Note: Neither/Either/Both/Not Only
Parallelism is also important when you use the phrases neither… nor / either … or / both / not only … but also.
- He was both happy or confused.
- You can either join us or stay home.
- It’s important not only to study, but also to get a good grade.
Let’s do some exercises. Teachers, you can download the exercises as a worksheet here: parallel-structure-worksheet.pdf.
Exercise Group 1: Identifying Faulty Parallelism
Which item in the series is not parallel with the others? Select it from the dropdown list.
- ‘swimming’ is a verb, not an adjective like the others.

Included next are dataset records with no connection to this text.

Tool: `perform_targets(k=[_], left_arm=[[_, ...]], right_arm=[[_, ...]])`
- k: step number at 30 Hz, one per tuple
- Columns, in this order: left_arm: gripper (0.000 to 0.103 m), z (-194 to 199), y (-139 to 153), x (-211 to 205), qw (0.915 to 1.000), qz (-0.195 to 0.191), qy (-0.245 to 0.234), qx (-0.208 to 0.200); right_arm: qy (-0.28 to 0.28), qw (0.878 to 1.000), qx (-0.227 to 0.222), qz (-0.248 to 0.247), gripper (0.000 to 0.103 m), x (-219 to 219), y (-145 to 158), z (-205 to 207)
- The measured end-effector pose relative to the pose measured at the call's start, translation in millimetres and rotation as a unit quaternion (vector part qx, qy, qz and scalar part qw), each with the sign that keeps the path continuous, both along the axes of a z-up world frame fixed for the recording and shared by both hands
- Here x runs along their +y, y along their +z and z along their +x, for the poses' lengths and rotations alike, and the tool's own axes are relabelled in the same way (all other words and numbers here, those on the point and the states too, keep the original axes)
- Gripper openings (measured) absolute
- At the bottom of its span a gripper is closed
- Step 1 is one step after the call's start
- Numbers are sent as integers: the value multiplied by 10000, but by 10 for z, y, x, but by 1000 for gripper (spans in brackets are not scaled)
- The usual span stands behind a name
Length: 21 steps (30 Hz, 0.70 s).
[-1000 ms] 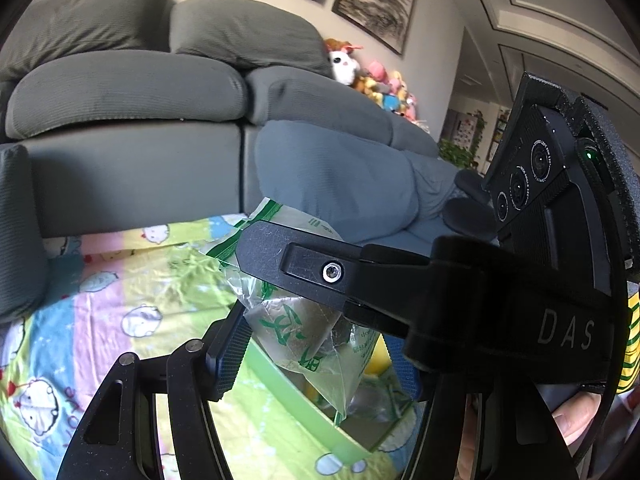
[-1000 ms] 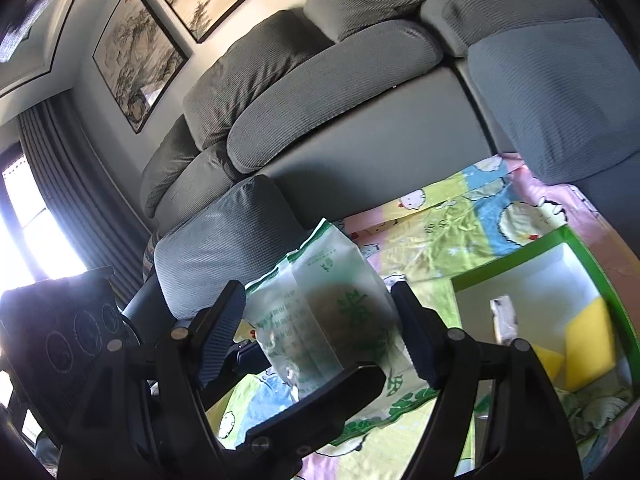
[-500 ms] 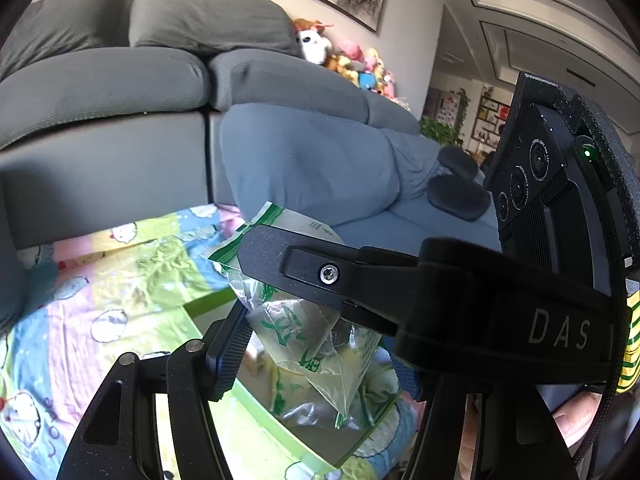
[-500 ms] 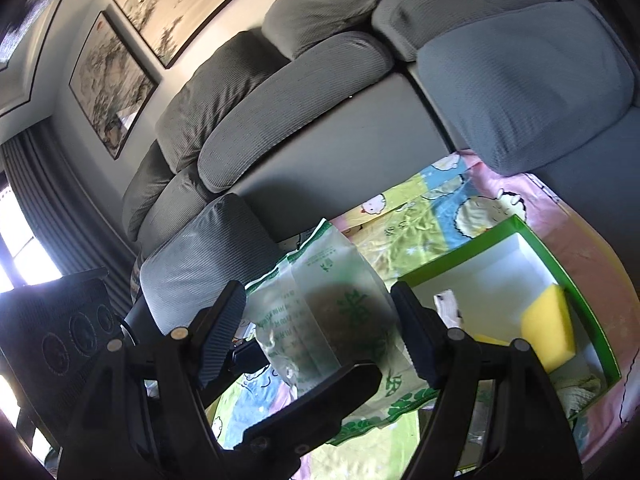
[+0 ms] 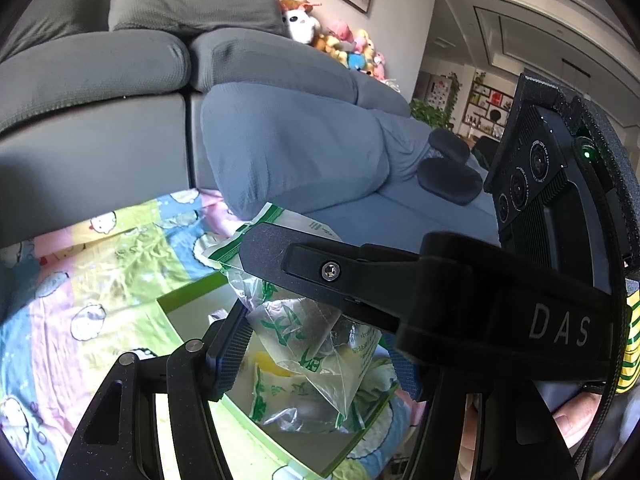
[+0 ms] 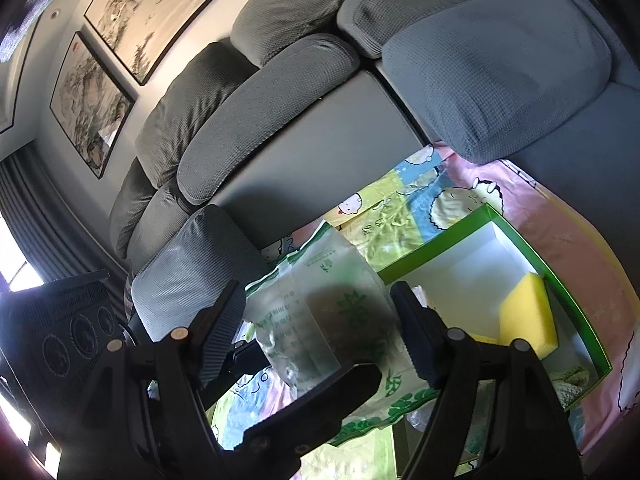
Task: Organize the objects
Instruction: 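Open the right gripper to drop the bag into the box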
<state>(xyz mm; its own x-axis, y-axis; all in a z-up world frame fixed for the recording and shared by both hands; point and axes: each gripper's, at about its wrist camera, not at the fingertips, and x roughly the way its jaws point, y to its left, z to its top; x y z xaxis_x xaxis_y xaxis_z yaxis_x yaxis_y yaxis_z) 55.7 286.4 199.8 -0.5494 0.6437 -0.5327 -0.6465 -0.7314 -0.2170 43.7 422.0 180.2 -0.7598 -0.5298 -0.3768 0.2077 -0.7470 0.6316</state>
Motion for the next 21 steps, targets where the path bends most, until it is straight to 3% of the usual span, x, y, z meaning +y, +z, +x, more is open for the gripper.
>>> perform_targets(k=[13,18,21], left_arm=[[64,-127,-111,184,9997,-126,-101,-164],[63,-226,-230,236,9989,-39,-288,-361],[63,-312,-359,253,9977,-72,-209,-646]], right_arm=[[-293,9993,-206,-74,72,186,-125,-48],[-359,9988,-291,-155,71,251,-202,-105],[-322,9976,-571,-216,70,272,-344,-213]])
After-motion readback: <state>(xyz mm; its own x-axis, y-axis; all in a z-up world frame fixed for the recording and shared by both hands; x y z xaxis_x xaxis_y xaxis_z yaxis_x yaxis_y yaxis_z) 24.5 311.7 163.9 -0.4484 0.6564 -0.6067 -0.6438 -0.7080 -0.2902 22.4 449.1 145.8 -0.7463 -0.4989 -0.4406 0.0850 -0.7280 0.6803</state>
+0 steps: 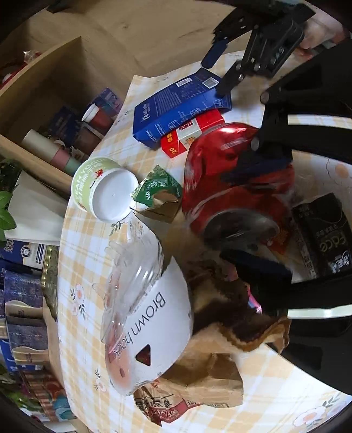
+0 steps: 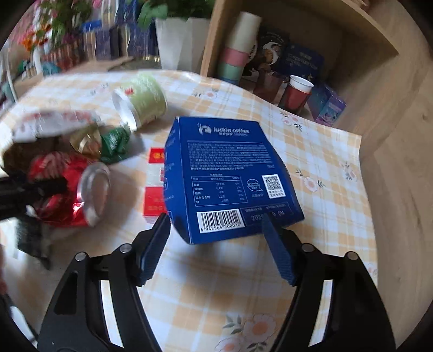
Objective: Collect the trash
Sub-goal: 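Grasp the red soda can with the left gripper while the right gripper lifts the coffee box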
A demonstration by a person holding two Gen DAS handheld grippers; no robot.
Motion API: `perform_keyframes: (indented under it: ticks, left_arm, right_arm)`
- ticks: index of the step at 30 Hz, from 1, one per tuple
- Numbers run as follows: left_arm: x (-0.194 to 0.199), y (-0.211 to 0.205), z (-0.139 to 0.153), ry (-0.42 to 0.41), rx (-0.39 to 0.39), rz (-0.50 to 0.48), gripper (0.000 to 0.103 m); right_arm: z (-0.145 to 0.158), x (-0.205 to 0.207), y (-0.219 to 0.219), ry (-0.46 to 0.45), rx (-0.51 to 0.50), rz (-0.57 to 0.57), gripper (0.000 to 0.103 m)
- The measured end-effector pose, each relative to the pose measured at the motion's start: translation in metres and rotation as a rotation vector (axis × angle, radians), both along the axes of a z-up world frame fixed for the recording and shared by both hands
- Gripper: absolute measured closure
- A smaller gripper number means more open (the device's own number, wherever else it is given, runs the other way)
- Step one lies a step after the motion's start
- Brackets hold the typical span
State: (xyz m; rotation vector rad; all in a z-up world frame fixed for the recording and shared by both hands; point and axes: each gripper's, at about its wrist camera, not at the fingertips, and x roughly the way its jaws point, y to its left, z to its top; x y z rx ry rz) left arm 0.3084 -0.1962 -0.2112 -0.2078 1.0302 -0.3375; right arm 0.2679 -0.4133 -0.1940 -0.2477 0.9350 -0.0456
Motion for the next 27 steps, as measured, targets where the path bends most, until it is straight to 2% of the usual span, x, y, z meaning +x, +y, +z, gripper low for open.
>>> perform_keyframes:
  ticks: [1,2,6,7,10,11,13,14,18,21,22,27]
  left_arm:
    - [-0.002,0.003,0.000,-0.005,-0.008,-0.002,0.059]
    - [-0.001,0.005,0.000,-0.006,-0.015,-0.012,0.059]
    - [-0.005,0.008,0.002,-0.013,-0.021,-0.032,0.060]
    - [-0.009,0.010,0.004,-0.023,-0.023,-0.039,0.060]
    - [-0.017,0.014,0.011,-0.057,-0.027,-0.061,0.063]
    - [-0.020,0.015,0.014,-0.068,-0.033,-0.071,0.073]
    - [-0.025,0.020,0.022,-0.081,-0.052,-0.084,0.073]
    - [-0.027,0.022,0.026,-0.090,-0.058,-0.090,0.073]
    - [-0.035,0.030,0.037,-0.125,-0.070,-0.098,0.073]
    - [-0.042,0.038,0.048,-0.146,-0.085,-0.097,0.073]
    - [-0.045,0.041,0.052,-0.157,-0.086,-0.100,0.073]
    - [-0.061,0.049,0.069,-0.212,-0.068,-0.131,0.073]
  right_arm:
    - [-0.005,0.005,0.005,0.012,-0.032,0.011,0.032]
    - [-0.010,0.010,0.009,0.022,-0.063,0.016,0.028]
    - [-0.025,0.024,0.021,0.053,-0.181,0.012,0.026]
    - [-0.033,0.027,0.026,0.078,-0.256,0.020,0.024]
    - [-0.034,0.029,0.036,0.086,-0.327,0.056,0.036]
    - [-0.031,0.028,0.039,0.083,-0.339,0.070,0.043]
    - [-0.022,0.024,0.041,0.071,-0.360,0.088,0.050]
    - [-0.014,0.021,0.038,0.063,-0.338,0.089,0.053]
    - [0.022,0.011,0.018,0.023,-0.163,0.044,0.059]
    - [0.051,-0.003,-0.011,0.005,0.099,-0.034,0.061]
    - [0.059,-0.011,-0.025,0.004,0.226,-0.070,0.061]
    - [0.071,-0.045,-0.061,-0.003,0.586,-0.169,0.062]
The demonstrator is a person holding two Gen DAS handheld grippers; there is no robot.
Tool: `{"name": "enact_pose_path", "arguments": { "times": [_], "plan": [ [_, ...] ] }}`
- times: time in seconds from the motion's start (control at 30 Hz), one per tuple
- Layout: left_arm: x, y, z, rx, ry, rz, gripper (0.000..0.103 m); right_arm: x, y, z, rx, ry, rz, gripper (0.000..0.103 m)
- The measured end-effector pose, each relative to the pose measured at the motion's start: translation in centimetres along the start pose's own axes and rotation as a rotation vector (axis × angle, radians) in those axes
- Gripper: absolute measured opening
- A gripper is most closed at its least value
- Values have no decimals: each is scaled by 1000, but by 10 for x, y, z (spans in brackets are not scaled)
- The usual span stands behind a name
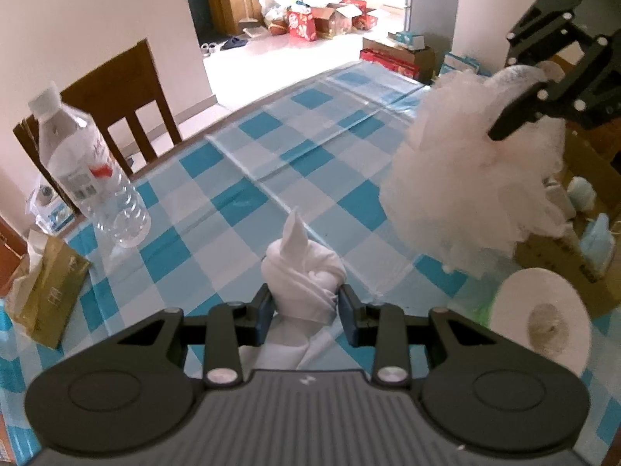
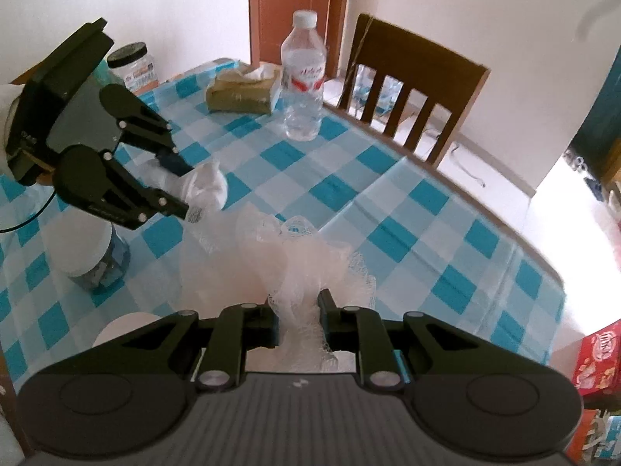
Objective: Organize soft objects
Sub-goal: 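Carry the bath puff and white cloth to the box and open both tools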
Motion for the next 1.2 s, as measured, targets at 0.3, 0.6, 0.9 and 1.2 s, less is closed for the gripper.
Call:
{"name": "enact_pose_path", "arguments": {
  "times": [0.3, 0.6, 0.9, 1.2],
  "plan": [
    [-43, 27, -11, 52, 34, 12, 34, -46, -10, 8, 1, 35, 59, 22],
    [-80, 103, -30, 199, 87, 100, 34, -100, -15, 49, 51, 27, 155, 22],
    [-78, 202, -57, 316, 155, 280, 35, -149, 2, 102, 149, 9, 266, 22],
    [-20, 277, -59, 298, 96, 395, 88, -158, 29, 150, 237, -46, 338, 21]
  ]
}}
Point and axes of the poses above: each gripper's, at about its wrist camera, not at the fingertips, and x roughly the way its jaws point, y to its right, z to its underside, the point moved 3 cm from there along x, roughly the way its jaws point, and after that the axes turned 2 degrees about -x, right-handed, at the moved point
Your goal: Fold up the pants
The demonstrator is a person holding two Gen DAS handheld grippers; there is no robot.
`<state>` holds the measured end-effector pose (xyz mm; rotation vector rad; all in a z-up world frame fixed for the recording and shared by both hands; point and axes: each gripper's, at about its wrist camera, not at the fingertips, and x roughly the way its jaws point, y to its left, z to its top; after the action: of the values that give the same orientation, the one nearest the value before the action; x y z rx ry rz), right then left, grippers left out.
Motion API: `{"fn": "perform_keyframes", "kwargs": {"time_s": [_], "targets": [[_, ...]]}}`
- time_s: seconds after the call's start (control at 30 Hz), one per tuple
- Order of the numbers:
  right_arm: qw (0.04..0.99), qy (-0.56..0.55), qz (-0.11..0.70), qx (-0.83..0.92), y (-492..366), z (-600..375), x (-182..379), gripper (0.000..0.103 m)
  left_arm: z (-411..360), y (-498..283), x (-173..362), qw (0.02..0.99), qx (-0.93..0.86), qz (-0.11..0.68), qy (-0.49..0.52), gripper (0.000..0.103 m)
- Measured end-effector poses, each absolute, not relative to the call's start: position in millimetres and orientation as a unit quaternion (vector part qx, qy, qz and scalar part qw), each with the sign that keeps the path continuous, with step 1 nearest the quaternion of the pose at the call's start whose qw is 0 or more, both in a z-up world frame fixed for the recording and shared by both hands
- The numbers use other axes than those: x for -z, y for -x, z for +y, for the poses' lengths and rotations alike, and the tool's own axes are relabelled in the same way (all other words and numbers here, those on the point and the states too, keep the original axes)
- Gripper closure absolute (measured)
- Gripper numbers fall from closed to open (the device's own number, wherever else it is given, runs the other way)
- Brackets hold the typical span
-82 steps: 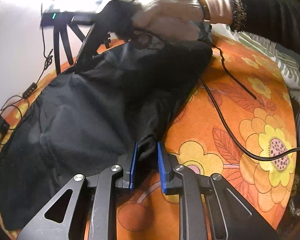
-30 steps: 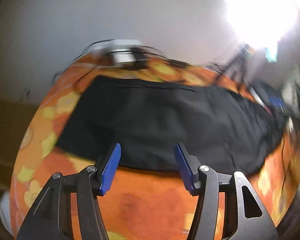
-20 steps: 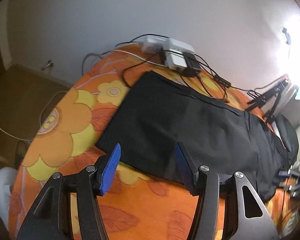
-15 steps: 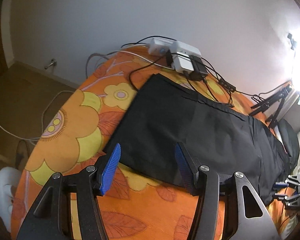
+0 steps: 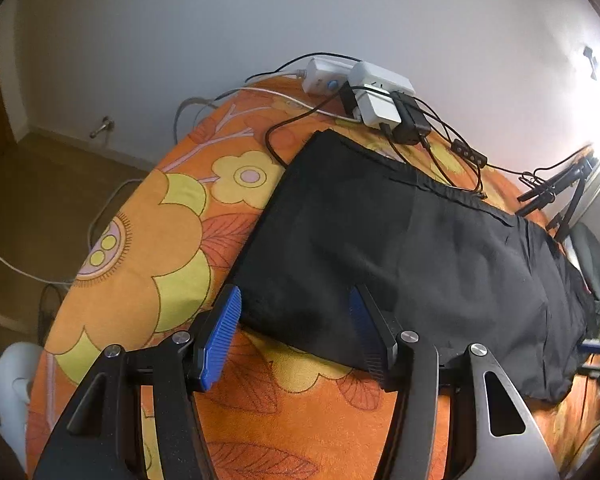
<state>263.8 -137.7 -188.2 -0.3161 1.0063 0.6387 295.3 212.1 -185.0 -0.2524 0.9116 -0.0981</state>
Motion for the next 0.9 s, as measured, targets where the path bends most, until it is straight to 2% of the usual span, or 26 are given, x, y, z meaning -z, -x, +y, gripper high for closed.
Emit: {"fn": "perform_keyframes", "kwargs": {"time_s": [0.17,0.27,0.8,0.9], "targets": [[0.824,0.142,0.448,-0.315,-276.8,-114.1,157.7,0.063,216.6,-294.6,186.5,0.892,0.046,0.430,0.129,0.046],[0.829,0.152,0.427,-0.327,-281.8,-87.2,140.6,0.052,215.9,-293.8,187.4,0.894,0.045,0.428,0.121,0.046],[0.836,0.157,0.395,-0.347,-318.2,30.4,124.5,0.050,215.4,-291.9,190.4,0.900,0.034,0.423,0.100,0.041],[0.837,0.152,0.398,-0.344,-324.7,39.9,127.4,0.047,214.5,-291.4,190.4,0.900,0.034,0.422,0.099,0.041]]}}
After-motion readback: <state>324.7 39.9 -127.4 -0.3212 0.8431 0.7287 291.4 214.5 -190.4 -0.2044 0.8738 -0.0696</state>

- ‘pack’ is present tense, not past like the others
- ‘many mistakes’ is a noun phrase, not an adjective like the others
- ‘patience’ is a noun, not an adjective like the others
- ‘dress professionally’ is a verb phrase, not a noun phrase like the others
Exercise Group 2: Parallel Structure
Rewrite the below sentences in parallel structure. Be sure to add a period where required or the sentence will be marked as incorrect.
- I dislike cleaning and
- I searched in my bag, on the table, and
- Surfing, skateboarding and require good balance.
- He was both angry and
- She wants to get a job, make some money, and
- A good employee should be reliable, , and respectful.
Exercise Group 3: Parallel Structure
Rewrite the below sentences in parallel structure. Again, be sure to add a period or the sentence will be marked as incorrect. Note: Use the Oxford Comma in your answers (keep a comma between the last two items of the series.)
- She learned the value of patience, being committed, and loyalty.
- They visited the zoo, they ate at restaurants, and stayed in a nice hotel.
- His story was neither confusing nor did it bore me.
- You can either come with us or staying home is also an option.
- William is known for his good looks, sense of humor, and he’s also wealthy.
Exercise Group 4: Efficient Sentences
Fix the faulty parallelism in the below sentences. Use the Oxford Comma between the last two items of the series.
- I was asked for my name, address, and how old I was.
- The students were told to pick a topic. Then they should do some research, and write an outline.
- The new analyst is polite, knowledgeable, and he always arrives on time.
- At the circus, clowns told jokes, musicians played instruments, and tricks were performed by animals.
- I don’t know who you are, what you want, or the reason you are here.
Bonus Exercises: Parallelism & Writing Concisely
Make these sentences more concise by adding parallel structures. Again, use the Oxford Comma between the last two items of the series.
- The new boss aimed to raise employee morale and to increase productivity.
- To succeed in life, work hard. Listening to others is also a good idea. Honesty is also important.
- The car is advertised as compact, affordable, and it doesn’t use much fuel.
- Parents are responsible for clothing their children, they must feed their children, and it’s important that they educate their children as well.
- My qualifications include two years of work experience, an undergraduate degree, and I speak English fluently.